S Shibu had been undergoing treatment following a road accident on December 14. (File photo)
When the heart of a 46-year-old Kerala youth began beating in the body of a 21-year-old Nepali orphan girl, it marked a major win not only for the recipient but also for the Ernakulam government hospital, which performed the transplant — the first district-level healthcare unit in India to achieve such a milestone.
On Monday, the heart of S Shibu, a native of Kollam, was harvested at the Government Medical College, Thiruvananthapuram, where he was declared brain-dead, and flown to Kochi by an air ambulance after his family approved cadaver donation. For Kerala, the transplant marks a watershed moment — a testament to its strong secondary healthcare.

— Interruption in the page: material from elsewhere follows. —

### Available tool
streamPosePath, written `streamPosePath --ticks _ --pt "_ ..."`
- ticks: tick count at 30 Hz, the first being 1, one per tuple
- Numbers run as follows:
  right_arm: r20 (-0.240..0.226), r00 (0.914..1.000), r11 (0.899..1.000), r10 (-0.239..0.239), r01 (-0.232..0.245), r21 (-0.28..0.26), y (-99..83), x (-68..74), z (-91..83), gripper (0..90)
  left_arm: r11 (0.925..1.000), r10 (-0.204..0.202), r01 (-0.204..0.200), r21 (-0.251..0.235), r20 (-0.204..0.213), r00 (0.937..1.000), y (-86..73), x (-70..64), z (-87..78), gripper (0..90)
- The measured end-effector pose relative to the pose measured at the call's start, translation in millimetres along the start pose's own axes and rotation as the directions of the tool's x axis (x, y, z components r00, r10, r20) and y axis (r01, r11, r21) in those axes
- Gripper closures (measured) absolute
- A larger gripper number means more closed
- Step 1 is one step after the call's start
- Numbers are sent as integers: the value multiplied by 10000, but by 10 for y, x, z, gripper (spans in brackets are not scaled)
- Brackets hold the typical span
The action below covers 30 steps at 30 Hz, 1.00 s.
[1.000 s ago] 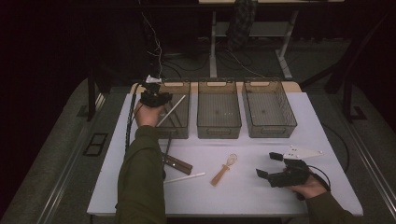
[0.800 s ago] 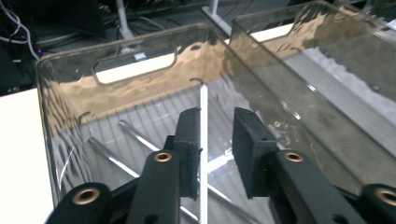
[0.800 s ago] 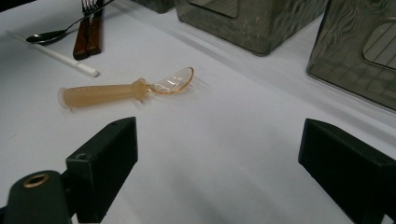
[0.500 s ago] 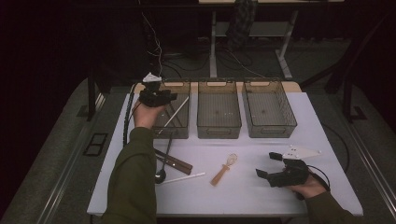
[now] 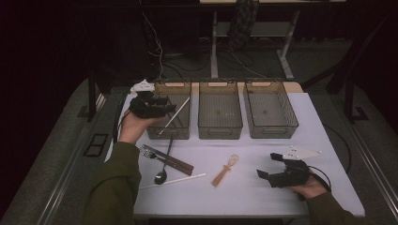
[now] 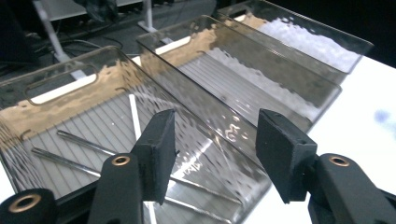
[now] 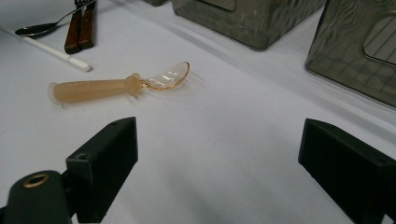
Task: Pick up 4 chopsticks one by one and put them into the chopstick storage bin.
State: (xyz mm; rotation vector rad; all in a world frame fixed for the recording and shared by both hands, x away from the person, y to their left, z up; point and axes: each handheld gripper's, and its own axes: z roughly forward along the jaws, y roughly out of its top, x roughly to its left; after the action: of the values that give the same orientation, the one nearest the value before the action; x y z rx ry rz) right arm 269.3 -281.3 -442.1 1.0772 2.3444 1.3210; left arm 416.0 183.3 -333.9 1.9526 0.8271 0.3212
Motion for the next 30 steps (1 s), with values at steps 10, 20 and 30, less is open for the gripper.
streamPosePath --ticks 10,20,30 --pt "84 10000 10000 39 -40 33 -1 2 11 112 9990 445 -448 50 460 9979 -130 -230 -166 423" --pt "132 9999 10000 68 -69 50 -2 -3 9 112 9967 803 -810 95 618 9949 -240 -424 -240 404" --pt "144 9999 10000 67 -68 25 -2 -4 5 112 9921 1205 -1225 253 691 9903 -408 -628 -264 379"
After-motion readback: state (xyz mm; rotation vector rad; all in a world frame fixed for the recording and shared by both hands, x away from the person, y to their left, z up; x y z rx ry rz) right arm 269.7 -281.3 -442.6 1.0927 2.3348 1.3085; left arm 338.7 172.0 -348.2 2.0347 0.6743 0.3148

Shibu had been undergoing treatment following a road accident on December 14. On Saturday, doctors declared him as brain dead and the family agreed to donate his organs. On Monday a team of doctors from the general hospital Ernakulam harvested his heart at the Government Medical College in Thiruvananthapuram and flew it to Ernakulam, where Durga Kami from Nepal had been waiting.

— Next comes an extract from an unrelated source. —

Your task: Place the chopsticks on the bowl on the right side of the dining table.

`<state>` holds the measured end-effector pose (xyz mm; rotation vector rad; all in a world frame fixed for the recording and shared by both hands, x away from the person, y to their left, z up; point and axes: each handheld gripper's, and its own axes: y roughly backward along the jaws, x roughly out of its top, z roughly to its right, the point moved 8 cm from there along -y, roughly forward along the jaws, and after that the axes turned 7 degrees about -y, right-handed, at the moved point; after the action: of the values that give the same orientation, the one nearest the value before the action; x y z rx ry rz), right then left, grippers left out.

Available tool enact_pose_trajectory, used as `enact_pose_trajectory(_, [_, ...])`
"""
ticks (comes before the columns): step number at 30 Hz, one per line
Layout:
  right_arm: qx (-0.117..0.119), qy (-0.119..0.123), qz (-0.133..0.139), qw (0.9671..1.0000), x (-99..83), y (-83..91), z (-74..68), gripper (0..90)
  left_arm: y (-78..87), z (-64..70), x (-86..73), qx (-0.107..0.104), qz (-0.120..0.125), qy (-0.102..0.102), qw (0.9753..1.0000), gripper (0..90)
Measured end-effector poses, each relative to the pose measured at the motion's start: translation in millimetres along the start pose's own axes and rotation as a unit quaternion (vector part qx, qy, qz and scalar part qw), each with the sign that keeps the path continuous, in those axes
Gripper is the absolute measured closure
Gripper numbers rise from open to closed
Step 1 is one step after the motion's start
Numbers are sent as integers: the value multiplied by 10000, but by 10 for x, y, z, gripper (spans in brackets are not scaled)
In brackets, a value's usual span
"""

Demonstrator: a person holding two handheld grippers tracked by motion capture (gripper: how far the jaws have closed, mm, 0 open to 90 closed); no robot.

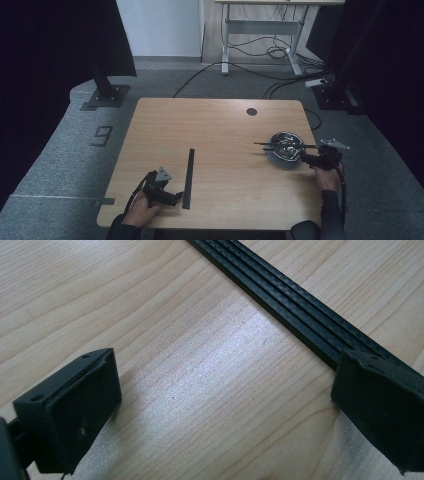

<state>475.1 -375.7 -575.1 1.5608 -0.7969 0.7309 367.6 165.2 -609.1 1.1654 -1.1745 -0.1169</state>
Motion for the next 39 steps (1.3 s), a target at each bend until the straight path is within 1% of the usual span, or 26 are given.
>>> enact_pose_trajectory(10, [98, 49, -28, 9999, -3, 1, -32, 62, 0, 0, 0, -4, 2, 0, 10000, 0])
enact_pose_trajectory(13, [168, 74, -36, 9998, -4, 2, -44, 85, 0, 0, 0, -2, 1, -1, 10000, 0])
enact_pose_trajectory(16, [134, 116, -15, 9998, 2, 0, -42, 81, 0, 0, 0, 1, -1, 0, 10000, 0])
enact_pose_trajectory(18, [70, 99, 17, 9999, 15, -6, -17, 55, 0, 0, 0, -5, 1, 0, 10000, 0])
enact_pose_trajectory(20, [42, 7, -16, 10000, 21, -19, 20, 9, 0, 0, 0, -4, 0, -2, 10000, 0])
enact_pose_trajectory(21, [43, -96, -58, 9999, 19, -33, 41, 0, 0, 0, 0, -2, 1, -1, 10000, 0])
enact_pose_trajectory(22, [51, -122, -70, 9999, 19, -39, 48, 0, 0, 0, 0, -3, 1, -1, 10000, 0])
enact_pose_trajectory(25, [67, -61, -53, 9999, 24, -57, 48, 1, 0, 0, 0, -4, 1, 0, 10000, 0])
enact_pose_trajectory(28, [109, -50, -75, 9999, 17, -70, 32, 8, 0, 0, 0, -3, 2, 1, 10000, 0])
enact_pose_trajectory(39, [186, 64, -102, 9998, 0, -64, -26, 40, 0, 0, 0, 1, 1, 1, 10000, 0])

Faced with a life-threatening cardiac ailment, she had obtained a high court order on December 11, which directed the state health department to give priority to her on the list of applicants waiting for a donor heart.
Kerala Health Minister Veena George, in her Facebook post, applauded the development.
“From hope to heartbeat. Heart transplant surgery at the government general hospital Ernakulam. First time in a district hospital in the history of our country. We extend our profound respect and gratitude to the organ donor’s family, whose selfless and compassionate decision has given the gift of life to a young person,” she said.
The surgery, which was performed by an eight-member team at the general hospital, was done free of cost. The state health department bore the cost to the tune of Rs 12 lakh for the surgery. Apart from the heart, Shibu’s kidney, liver, skin and eyes were also harvested for various patients in different hospitals.
Having lost her parents at the age of seven, Durga Kami, along with her brother, has been under the care of the Maya Sadan Orphanage, Bheri Ganga, Suekhet, in Nepal. Kami suffers from cardiac sarcoidosis, a rare and serious heart condition that both her mother and elder sister died of, and came to Kerala for treatment in July this year.
A medical board reviewing her case recommended an urgent heart transplant, saying she was at risk of sudden cardiac death given her family history. It also said she was not fit to travel to Nepal or undertake long-distance travel.
While she was listed among patients waiting for surgery, there was a delay in finding a donor. Aggrieved, she approached the high court, which, on December 11, ordered that her application be prioritised.
Her brother Thilak Kami told the media that he was thankful to the Kerala government. “It is all God’s plan. We had gone to other places also for surgery. Kerala has helped us. We are very happy the doctors and the staff of the hospital stood with us,” he said.